Looks like someone wants out.
Inna joins everyone and speaks loudly so that Jacob can hear her; she basically brown-noses him the whole time.
Jacob is a very generous man, after all, and he allows Inna to travel with the group.
Inna speaks about the final straw that made her want to leave. A very young woman died while giving birth to a deformed baby. The baby also died. To make things worse, the woman's husband blamed Inna for the deaths and called her a witch. Inna spat in his face.
The man tried to strangle Inna, but some neighbors who could hear her screams rescued her. When she heard about Jacob's family leaving, she thought of it as a blessing from the gods.
On the second day, the group approaches a river, which absolutely fascinates Dinah. She loves the smell of the river and stops by it day and night.
It's time to cross the river, but Dinah isn't too pumped about it. She's afraid the river will swallow her whole.
When Dinah crosses, though, she loves the feeling of being submerged in the water.
But then Dinah loses her footing and splashes backward. Judah drags her across the river, and she feels like she is floating.
Apparently, Dinah thinks she is being buoyed up by some kind of river spirit. Inna declares that Dinah is a child of the water, so only living by a river will make her happy.
By the way, this scene is pretty important.
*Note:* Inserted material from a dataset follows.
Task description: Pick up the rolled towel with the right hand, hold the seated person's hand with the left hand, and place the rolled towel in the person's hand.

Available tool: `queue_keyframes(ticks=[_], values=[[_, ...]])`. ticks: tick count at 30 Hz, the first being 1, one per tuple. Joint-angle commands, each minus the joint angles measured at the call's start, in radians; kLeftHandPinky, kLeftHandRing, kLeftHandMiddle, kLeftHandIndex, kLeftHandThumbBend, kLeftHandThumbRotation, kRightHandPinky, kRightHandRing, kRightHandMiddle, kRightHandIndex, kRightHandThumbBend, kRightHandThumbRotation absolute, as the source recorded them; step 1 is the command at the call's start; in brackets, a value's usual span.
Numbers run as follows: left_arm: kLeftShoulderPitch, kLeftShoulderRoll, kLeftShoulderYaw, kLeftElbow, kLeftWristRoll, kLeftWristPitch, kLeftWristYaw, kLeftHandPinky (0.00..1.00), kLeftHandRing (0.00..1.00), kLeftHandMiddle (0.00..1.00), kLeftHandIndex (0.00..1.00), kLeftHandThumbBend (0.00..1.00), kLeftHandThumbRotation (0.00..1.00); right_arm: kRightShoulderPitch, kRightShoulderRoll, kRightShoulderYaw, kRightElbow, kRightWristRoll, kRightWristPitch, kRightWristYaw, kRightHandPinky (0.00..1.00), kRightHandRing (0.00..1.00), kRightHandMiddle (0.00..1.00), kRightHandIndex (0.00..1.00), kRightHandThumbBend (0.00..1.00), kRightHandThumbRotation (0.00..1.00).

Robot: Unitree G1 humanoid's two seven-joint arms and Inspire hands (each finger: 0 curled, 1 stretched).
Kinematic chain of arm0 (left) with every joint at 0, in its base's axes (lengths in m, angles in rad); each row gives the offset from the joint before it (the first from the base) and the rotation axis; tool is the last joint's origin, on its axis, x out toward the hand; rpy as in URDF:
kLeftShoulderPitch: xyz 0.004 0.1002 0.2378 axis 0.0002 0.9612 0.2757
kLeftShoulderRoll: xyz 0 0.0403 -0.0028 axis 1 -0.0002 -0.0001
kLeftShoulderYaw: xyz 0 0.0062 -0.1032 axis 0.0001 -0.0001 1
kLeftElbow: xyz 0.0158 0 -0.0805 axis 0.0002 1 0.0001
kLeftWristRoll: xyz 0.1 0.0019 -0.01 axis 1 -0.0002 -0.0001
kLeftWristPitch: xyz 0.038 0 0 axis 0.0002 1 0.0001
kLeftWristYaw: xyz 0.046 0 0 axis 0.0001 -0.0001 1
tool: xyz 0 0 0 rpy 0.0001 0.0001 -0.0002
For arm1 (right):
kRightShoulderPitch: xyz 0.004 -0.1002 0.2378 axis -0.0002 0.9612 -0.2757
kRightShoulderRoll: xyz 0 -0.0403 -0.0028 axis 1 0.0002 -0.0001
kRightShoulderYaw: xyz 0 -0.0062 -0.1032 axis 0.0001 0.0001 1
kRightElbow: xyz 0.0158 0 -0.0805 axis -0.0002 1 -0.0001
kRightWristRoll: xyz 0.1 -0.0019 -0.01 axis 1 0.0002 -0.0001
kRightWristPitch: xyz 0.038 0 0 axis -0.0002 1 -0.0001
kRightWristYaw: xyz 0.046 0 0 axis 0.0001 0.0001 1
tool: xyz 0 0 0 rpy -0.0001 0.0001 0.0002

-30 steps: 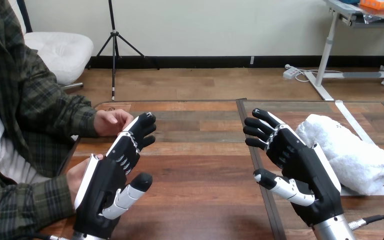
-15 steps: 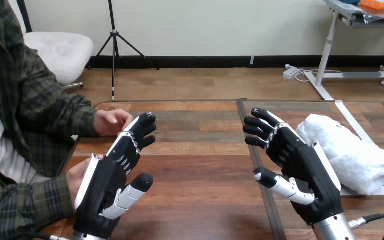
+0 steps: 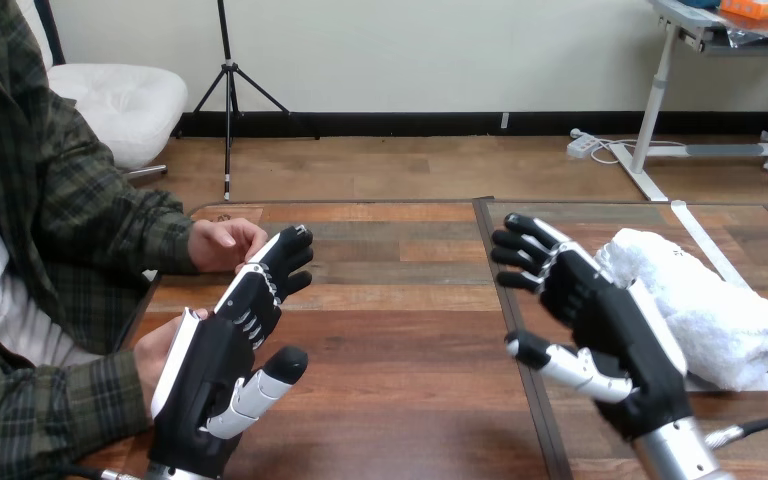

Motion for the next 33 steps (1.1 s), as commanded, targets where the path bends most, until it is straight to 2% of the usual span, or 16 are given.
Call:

Rivers and water mean a lot to our main character and narrator.
Anyway, the journey continues, and one night Dinah is put in charge of feeding the whole family. It's a pretty tough task, but she totally nails it.
It feels pretty awesome to finally get some sleep after the huge meal; unfortunately, Dinah has a dream about Laban coming back.
Except it isn't a dream. Laban finds the family and accuses Jacob of stealing his house-held gods (teraphims).
So Laban searches the whole camp for the teraphims, but he doesn't find them.
But there's one last place to check: the red tent.
And those teraphims are totally in the red tent with Rachel, as we know.
So Laban actually goes into the red tent, which is super weird, because men don't really go into the red tent—that's where women go to bleed.
And the women are Laban's daughters, which makes it even weirder.
Laban goes in, anyway, and Rachel confronts him and tells him the truth.
But Rachel also tells Laban that the gods have been spoiled by the women's blood—and that they will no longer give him good fortune.
Laban is rattled. Like, really rattled. So he goes and is never seen again by the family. Huzzah.
After the whole Laban episode, the family sets out again.
Jacob starts to complain about Esau, his brother.
Jacob keeps having nightmares about Esau; though Esau has been said to be forgiving and righteous nowadays, Jacob can't help but think Esau will be wrathful toward him.
Eventually, the group comes upon another river, which everyone crosses but Jacob. He decides to cross the next day, since it is too dark out to do it now.
Except Jacob doesn't cross, because he's beaten up so badly at night that he almost dies.
Jacob's sons cross the river and found him naked and with a broken leg. It takes him almost two months to recover, and he becomes cold and demanding.
Almost being beaten to death can do that to you, we guess.
Jacob also becomes super fearful of his brother at this point, believing it was Esau who had him beaten.
The chapter ends with a scene in which Dinah and Joseph are wandering around near the woods and are suddenly attacked by a wild boar.
As they run away, Joseph cuts his foot on a rock, and his shriek of pain somehow stops the boar in its tracks and it causes it to fall.
Yeah, some strange stuff right there.
Dinah and Joseph never speak about the incident to anyone, but Joseph starts to have strange dreams ever since this point.